*What to work on*.
Skip the pictures and copy all the data that follows exactly.

*Records from a collection*.
________________

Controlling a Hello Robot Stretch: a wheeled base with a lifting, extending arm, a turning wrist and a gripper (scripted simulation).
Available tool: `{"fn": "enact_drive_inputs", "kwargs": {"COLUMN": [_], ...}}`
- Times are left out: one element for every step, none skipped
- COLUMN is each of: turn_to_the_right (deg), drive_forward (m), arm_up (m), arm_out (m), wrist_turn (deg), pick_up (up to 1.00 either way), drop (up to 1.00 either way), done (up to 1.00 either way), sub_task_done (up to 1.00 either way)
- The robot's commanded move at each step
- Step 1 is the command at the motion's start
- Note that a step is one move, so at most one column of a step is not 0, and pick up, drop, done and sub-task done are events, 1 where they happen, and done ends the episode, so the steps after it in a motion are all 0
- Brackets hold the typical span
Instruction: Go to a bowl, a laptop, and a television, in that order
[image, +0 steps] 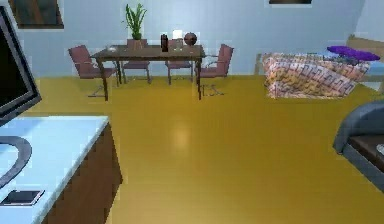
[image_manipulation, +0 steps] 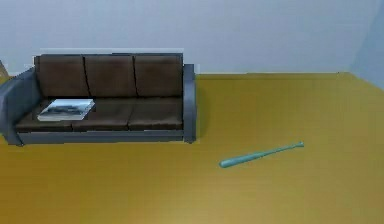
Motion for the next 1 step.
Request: {"fn": "enact_drive_inputs", "kwargs": {"turn_to_the_right": [0.0], "drive_forward": [1.0], "arm_up": [0.0], "arm_out": [0.0], "wrist_turn": [0.0], "pick_up": [0.0], "drop": [0.0], "done": [0.0], "sub_task_done": [0.0]}}
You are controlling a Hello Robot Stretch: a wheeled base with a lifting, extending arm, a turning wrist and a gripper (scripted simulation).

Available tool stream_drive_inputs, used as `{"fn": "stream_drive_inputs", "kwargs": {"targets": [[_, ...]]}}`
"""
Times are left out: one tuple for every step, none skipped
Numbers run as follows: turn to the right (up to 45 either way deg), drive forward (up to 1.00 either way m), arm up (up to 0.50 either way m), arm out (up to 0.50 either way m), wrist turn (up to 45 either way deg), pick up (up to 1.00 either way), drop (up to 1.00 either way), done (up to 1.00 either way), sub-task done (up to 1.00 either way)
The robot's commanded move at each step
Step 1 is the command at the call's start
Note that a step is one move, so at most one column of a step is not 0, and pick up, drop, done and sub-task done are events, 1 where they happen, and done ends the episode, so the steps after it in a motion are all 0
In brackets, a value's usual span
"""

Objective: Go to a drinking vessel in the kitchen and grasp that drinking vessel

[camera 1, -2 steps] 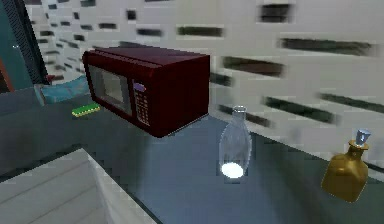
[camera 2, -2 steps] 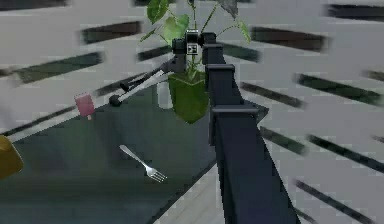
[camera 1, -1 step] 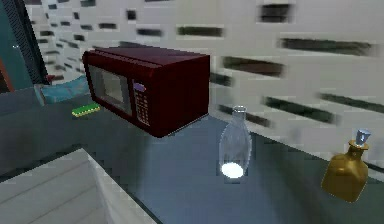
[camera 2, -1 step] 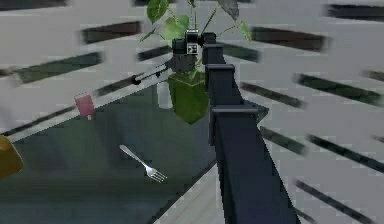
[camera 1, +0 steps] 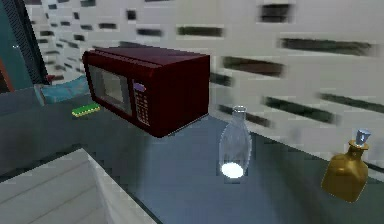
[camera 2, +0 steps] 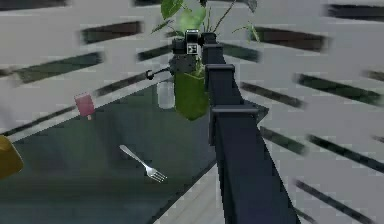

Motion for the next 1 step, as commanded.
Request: {"fn": "stream_drive_inputs", "kwargs": {"targets": [[0.0,0.0,-0.16,0.0,0.0,0.0,0.0,0.0,0.0]]}}
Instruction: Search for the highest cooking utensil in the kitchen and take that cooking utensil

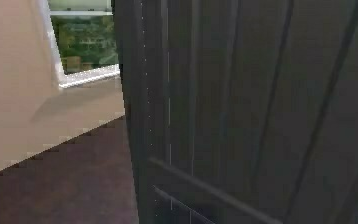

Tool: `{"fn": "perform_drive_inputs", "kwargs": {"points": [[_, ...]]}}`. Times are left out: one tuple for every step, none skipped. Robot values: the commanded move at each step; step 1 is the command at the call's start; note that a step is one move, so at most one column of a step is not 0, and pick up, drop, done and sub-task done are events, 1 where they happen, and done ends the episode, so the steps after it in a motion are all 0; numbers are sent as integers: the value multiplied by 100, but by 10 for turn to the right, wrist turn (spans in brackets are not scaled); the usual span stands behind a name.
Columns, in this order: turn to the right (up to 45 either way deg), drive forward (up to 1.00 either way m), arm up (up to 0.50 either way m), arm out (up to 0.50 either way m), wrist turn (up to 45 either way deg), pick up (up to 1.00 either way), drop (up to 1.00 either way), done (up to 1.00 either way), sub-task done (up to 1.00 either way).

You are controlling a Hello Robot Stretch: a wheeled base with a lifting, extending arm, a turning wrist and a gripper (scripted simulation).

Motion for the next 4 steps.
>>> {"fn": "perform_drive_inputs", "kwargs": {"points": [[-270,0,0,0,0,0,0,0,0],[0,80,0,0,0,0,0,0,0],[-270,0,0,0,0,0,0,0,0],[0,30,0,0,0,0,0,0,0]]}}
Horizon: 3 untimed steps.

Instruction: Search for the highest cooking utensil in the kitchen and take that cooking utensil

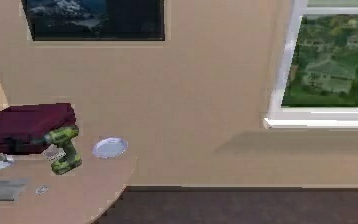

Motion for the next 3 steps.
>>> {"fn": "perform_drive_inputs", "kwargs": {"points": [[450,0,0,0,0,0,0,0,0],[120,0,0,0,0,0,0,0,0],[0,85,0,0,0,0,0,0,0]]}}
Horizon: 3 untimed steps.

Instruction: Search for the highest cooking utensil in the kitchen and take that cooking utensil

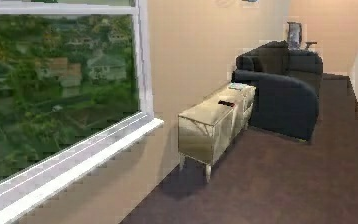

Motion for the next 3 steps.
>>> {"fn": "perform_drive_inputs", "kwargs": {"points": [[450,0,0,0,0,0,0,0,0],[450,0,0,0,0,0,0,0,0],[90,0,0,0,0,0,0,0,0]]}}
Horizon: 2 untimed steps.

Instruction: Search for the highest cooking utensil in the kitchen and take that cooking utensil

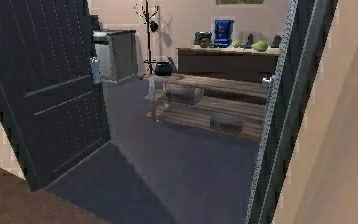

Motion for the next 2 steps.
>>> {"fn": "perform_drive_inputs", "kwargs": {"points": [[0,100,0,0,0,0,0,0,0],[0,80,0,0,0,0,0,0,0]]}}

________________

*Response area*.
Controlling a Hello Robot Stretch: a wheeled base with a lifting, extending arm, a turning wrist and a gripper (scripted simulation).
Available tool: `{"fn": "enact_drive_inputs", "kwargs": {"COLUMN": [_], ...}}`
- Times are left out: one element for every step, none skipped
- COLUMN is each of: turn_to_the_right (deg), drive_forward (m), arm_up (m), arm_out (m), wrist_turn (deg), pick_up (up to 1.00 either way), drop (up to 1.00 either way), done (up to 1.00 either way), sub_task_done (up to 1.00 either way)
- The robot's commanded move at each step
- Step 1 is the command at the motion's start
- Note that a step is one move, so at most one column of a step is not 0, and pick up, drop, done and sub-task done are events, 1 where they happen, and done ends the episode, so the steps after it in a motion are all 0
- Brackets hold the typical span
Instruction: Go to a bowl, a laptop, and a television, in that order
[image, +0 steps] 
[image_manipulation, +0 steps] 
Motion for the next 1 step.
Request: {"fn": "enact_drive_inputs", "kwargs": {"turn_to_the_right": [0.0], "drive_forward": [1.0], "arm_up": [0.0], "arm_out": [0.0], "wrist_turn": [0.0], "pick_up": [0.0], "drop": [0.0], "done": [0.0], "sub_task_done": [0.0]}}
You are controlling a Hello Robot Stretch: a wheeled base with a lifting, extending arm, a turning wrist and a gripper (scripted simulation).

Available tool stream_drive_inputs, used as `{"fn": "stream_drive_inputs", "kwargs": {"targets": [[_, ...]]}}`
"""
Times are left out: one tuple for every step, none skipped
Numbers run as follows: turn to the right (up to 45 either way deg), drive forward (up to 1.00 either way m), arm up (up to 0.50 either way m), arm out (up to 0.50 either way m), wrist turn (up to 45 either way deg), pick up (up to 1.00 either way), drop (up to 1.00 either way), done (up to 1.00 either way), sub-task done (up to 1.00 either way)
The robot's commanded move at each step
Step 1 is the command at the call's start
Note that a step is one move, so at most one column of a step is not 0, and pick up, drop, done and sub-task done are events, 1 where they happen, and done ends the episode, so the steps after it in a motion are all 0
In brackets, a value's usual span
"""

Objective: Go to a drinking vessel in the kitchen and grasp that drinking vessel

[camera 1, -2 steps] 
[camera 2, -2 steps] 
[camera 1, -1 step] 
[camera 2, -1 step] 
[camera 1, +0 steps] 
[camera 2, +0 steps] 

Motion for the next 1 step, as commanded.
Request: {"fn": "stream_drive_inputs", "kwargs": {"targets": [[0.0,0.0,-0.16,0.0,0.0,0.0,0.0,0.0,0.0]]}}
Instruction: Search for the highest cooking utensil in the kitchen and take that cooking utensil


Tool: `{"fn": "perform_drive_inputs", "kwargs": {"points": [[_, ...]]}}`. Times are left out: one tuple for every step, none skipped. Robot values: the commanded move at each step; step 1 is the command at the call's start; note that a step is one move, so at most one column of a step is not 0, and pick up, drop, done and sub-task done are events, 1 where they happen, and done ends the episode, so the steps after it in a motion are all 0; numbers are sent as integers: the value multiplied by 100, but by 10 for turn to the right, wrist turn (spans in brackets are not scaled); the usual span stands behind a name.
Columns, in this order: turn to the right (up to 45 either way deg), drive forward (up to 1.00 either way m), arm up (up to 0.50 either way m), arm out (up to 0.50 either way m), wrist turn (up to 45 either way deg), pick up (up to 1.00 either way), drop (up to 1.00 either way), done (up to 1.00 either way), sub-task done (up to 1.00 either way).

You are controlling a Hello Robot Stretch: a wheeled base with a lifting, extending arm, a turning wrist and a gripper (scripted simulation).

Motion for the next 4 steps.
>>> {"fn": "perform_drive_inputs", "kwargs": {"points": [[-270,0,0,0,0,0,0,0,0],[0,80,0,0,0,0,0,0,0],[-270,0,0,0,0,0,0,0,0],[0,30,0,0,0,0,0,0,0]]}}
Horizon: 3 untimed steps.

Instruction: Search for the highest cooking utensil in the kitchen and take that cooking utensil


Motion for the next 3 steps.
>>> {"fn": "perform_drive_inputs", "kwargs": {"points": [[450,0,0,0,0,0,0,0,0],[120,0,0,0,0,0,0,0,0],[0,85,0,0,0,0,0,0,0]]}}
Horizon: 3 untimed steps.

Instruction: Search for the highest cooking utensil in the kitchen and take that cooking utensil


Motion for the next 3 steps.
>>> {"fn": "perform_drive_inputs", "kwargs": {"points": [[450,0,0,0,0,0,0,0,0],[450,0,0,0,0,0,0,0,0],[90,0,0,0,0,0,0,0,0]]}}
Horizon: 2 untimed steps.

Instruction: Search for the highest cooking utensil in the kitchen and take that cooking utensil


Motion for the next 2 steps.
>>> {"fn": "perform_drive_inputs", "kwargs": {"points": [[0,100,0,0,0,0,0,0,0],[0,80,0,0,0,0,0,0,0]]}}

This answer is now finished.